OK, the cat puke’s cleaned up, cat bowls cleaned, cats are fed, cat boxes emptied, towels changed, recycling is out, grocery shopping done, and there’s a moment to breathe & blog before mom & the kids show up for Saturday brunch. Carol’s teaching her Saturday morning yoga class, so I’m the chef. How do writers do it, spilling words in the interstices of life? It’s like breathing, another part of living. Weave it in. Draw from the shopping for the writing; draw from the writing for emptying the cat box. OK, that’s bullshit (kitty shit, actually), but it made a nice line. Still, honestly, the real work – things like my historical novel of Puget Sound, BONES BENEATH OUR FEET, or my new novel, or a new poem, do not respond well to constant interruption or the distractions of making a living or the drama of family crises. You have to carve out time; leave things that might otherwise be a priority; go into debt; sometimes even disengage (temporarily!). I wouldn’t want to live with a writer; kudos to Carol for tolerating me. But it can never be Writing versus Life. Writing is life distilled. It is so deeply informed even by the cat box, that we can’t help but improve our voice by embracing the mundane. The rhythmic ebb and flow of the everyday. OK – time to go crack eggs.

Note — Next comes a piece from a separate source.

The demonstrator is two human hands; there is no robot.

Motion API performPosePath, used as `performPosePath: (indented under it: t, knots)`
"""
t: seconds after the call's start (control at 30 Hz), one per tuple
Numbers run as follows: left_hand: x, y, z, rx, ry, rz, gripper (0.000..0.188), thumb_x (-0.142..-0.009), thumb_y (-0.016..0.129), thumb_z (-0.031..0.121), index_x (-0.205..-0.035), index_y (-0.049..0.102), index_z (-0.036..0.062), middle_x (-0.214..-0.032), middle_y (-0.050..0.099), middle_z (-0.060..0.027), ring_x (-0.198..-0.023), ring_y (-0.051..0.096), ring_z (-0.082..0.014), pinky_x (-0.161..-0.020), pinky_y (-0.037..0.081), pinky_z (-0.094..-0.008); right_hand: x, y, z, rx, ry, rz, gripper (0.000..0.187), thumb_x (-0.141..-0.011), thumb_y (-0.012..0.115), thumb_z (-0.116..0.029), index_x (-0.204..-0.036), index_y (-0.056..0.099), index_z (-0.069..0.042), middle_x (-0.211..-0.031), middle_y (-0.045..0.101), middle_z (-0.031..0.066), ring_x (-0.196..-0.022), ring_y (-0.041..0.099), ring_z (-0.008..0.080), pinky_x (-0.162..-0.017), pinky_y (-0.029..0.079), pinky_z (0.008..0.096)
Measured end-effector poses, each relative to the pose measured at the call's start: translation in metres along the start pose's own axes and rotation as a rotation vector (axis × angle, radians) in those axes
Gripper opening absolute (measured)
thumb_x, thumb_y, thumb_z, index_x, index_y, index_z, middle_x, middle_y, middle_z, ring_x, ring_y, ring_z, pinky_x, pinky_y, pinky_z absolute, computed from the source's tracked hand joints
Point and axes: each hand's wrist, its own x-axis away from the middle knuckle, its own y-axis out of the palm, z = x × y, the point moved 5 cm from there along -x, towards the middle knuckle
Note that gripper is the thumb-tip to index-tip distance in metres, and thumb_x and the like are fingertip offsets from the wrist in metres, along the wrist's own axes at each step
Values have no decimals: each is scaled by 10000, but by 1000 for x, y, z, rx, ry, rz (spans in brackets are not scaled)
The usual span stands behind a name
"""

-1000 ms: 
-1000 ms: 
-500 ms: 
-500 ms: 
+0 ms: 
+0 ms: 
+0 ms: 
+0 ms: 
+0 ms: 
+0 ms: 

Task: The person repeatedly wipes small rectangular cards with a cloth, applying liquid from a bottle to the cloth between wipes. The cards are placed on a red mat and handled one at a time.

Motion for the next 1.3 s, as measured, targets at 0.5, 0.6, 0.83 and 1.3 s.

So I’m spending Thursday afternoon & evening at A GOOD BOOK on Main Street in Sumner. Sumner is small town. I’m from Vermont; I know small town. City folks embrace every new fad, small town is about never changing. Personally, I think everyone is equally crazy, so count me in. I’m a Luddite with the best of ‘em; I’m a hipster too. Meanwhile, if you happen to be in Sumner, stop by!